St. Donat’s Church – The most famous and certainly the most important monument of the city is the church of St. Donat, which is also the patron saint of the city of Zadar. It was built in the early Middle Ages, namely at the beginning of the 9th century. Initially, it was named Holy Trinity Church. Later in the 15th century it was renamed the Church of St. Donated by the bishop who had built it. It is circular in shape and therefore a very recognizable symbol of the city and is found on many postcards and other souvenirs.
Forum – Below the foundations of the church of Sv. Donatos and Episcopal palaces stretches the pavement of the main square from Roman times – Forum. Its beginnings date back to the 1st century BC. On three sides, the Forum was surrounded by a monumental porch adorned with acanthus tendrils, garlands and masquerades.
Kalelarga – Kalelarga or Broad Street is the main and most famous Zadar street, stretching east-west from Narodni trg to Forum. In World War II, almost all the buildings on the street were destroyed, and it was rebuilt in a modernist style while maintaining only the basic direction.
In addition to the aforementioned monuments, one should also mention the Church of St. Stosiah, the Church of St. Andrew and St. Peter, the Church and Franciscan Monastery of St. Francis, the Archaeological Museum, National Square. Of interest, we will mention the two most attractive to us, which are certainly the Sea Organ and Greetings to the Sun.
The Sea organs – designed by architect Nikola Bašić, are located near the new cruise ship dock within the Zadar waterfront, and are recognizable as a specially shaped shoreline in several rows of stairs descending towards the sea. The stairs extend to about seventy meters of shore, below which, at the level of the lowest sea level, 35 pipes of various lengths, diameters and slopes are installed perpendicularly to the shore, rising obliquely to the coastal paving and ending in a channel (service corridor). There are LABIUMs on the tubes, which play 7 chords of 5 tones. Above the canal are stone steps through which sound emerges, air suppressed by the sea.
Hello to the Sun – it is located on the Istrian coast, at the westernmost point of the Zadar peninsula, next to the Sea Organ. From here you can see the channel of Zadar, the islands and the sunset, whose beauty in Zadar is especially famous. The Greetings to the Sun consists of three hundred multi-layered glass panels, flush with a 22-meter-diameter circular waterfront. Below the glass conductive panels are photovoltaic solar modules through which symbolic communication with nature, ie with the sun, is realized. At sunset, the lighting elements incorporated in the circle are switched on and, in a specially programmed scenario, produce an extremely impressive light game in the rhythm of the waves and sounds of the Sea Organ.

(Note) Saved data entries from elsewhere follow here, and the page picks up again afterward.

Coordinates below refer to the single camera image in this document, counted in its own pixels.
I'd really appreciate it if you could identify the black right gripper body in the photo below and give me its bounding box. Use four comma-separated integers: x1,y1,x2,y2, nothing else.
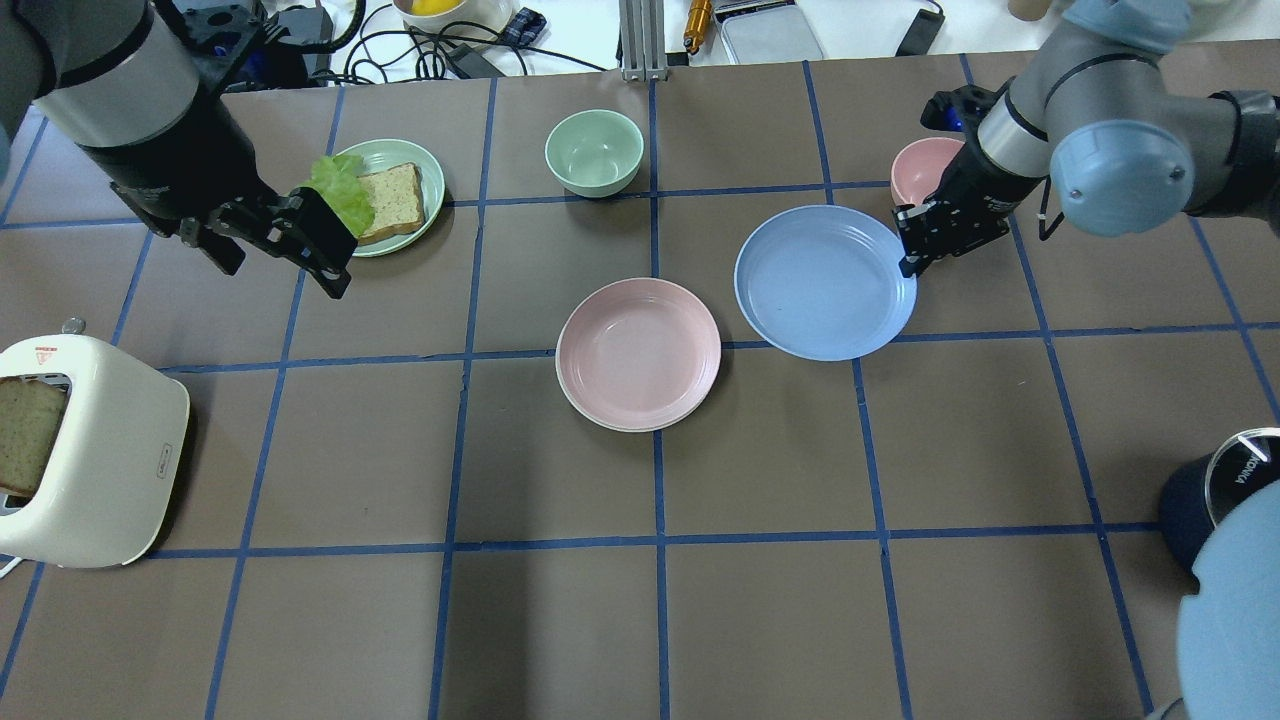
893,140,1044,263

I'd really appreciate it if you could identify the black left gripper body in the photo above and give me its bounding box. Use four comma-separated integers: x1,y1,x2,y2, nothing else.
110,150,283,258

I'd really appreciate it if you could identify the blue plate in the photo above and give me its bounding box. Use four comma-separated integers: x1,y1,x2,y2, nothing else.
733,205,918,363

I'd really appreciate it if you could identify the pink plate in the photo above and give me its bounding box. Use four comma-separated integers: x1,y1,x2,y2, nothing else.
556,277,722,407

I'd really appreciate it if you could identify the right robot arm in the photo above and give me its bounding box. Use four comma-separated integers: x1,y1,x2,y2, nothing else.
895,1,1277,278

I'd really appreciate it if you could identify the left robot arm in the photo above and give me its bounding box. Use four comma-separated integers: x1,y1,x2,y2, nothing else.
3,1,356,299

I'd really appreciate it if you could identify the lettuce leaf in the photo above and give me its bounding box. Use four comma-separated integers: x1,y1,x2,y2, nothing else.
303,152,375,238

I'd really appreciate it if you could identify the pink bowl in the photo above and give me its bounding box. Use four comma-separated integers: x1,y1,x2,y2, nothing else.
890,137,965,206

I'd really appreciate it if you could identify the bread slice on plate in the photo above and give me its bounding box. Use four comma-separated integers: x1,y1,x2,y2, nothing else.
357,161,426,246

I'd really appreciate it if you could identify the green plate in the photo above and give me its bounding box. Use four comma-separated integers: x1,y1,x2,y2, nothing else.
340,138,447,258

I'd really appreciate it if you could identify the black power adapter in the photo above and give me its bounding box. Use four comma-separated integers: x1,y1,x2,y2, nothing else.
895,9,946,56

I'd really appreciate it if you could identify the bread slice in toaster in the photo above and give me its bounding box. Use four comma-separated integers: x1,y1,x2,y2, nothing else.
1,377,69,498

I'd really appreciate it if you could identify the white bowl with yellow fruit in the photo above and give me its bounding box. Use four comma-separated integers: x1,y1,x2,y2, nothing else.
392,1,516,38

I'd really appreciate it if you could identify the cream toaster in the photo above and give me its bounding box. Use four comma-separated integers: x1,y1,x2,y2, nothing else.
1,334,192,569

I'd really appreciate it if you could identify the grey metal tray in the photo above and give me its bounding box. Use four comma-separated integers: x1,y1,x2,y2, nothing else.
713,1,826,64

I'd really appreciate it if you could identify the green bowl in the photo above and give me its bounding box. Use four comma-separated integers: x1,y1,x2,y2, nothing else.
544,109,645,199

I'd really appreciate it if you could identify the orange tool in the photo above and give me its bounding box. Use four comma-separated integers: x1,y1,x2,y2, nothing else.
682,0,714,56

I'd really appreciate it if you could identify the cream plate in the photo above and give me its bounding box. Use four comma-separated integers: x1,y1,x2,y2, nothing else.
568,398,705,433

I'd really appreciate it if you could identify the dark blue pot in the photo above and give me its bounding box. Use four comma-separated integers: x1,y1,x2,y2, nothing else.
1158,427,1279,573

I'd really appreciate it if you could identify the black cable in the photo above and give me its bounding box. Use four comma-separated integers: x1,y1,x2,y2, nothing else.
335,5,611,86

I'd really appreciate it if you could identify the aluminium profile post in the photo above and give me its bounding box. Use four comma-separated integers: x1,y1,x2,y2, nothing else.
618,0,669,83

Likewise, when we talk about Zadar we cannot but mention sport. Zadar is truly a phenomenon in terms of the amount of top athletes who were born there. Football, basketball and sailing are most prevalent in this city. One of the most famous athletes in Zadar is certainly the Real Madrid and Croatian national football player Luka Modric.
All in all, if a trip brings you to Croatia, be sure to visit Zadar and be sure you will not regret it, because this is a truly unique city that offers so much in a relatively small area.